> **TASK INSTRUCTIONS**:
Note each line in the data holding the string "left" and report it.

> **DATA BELOW**:
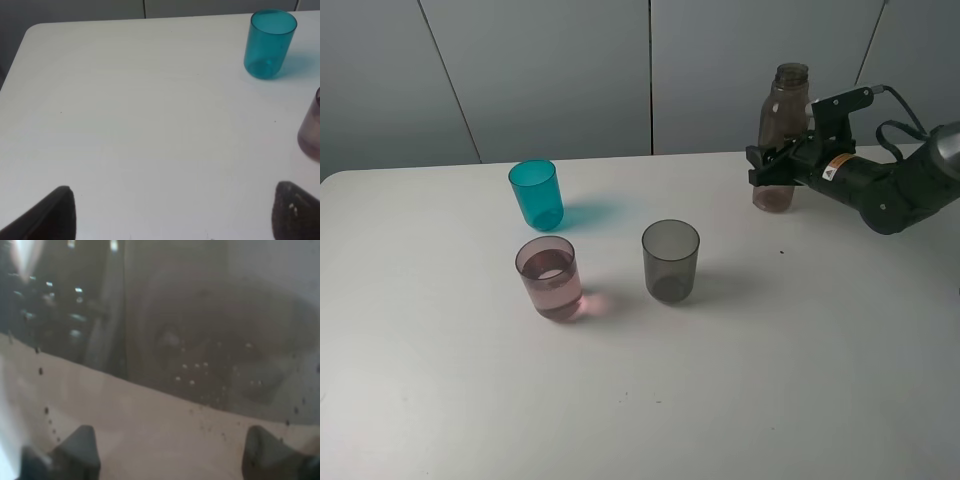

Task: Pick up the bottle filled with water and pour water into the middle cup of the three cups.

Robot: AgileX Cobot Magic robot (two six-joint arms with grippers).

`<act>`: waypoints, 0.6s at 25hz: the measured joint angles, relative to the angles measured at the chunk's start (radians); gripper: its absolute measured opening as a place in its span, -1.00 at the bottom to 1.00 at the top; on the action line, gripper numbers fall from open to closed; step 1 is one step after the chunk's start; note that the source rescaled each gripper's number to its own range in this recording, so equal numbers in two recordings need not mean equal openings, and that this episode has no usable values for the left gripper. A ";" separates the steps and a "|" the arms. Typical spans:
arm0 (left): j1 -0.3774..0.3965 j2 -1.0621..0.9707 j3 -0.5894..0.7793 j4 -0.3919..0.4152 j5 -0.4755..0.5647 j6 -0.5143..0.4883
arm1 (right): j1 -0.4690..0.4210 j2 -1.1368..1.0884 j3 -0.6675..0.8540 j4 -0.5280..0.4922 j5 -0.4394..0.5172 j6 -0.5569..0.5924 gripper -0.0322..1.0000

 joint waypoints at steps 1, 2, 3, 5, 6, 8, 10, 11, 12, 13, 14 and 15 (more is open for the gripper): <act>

> **ANSWER FOR THIS EXERCISE**:
`<act>`: waypoints, 0.6s at 25hz: the measured joint angles, relative to the angles measured at the chunk's start (radians); gripper: its absolute measured opening as a place in its span, -1.00 at the bottom to 1.00 at the top; on the action line, gripper numbers fall from open to closed; step 1 is one step after the chunk's start; note that the source rescaled each gripper's number to its own range in this recording, so equal numbers in two recordings need not mean equal openings, and that this episode has no usable values for the left gripper. A ";" separates the steps and a "|" the arms. Typical spans:
arm0 (left): j1 -0.3774..0.3965 j2 -1.0621..0.9707 j3 -0.5894..0.7793 j4 -0.3919..0.4152 j5 -0.4755..0.5647 j6 -0.5143..0.4883

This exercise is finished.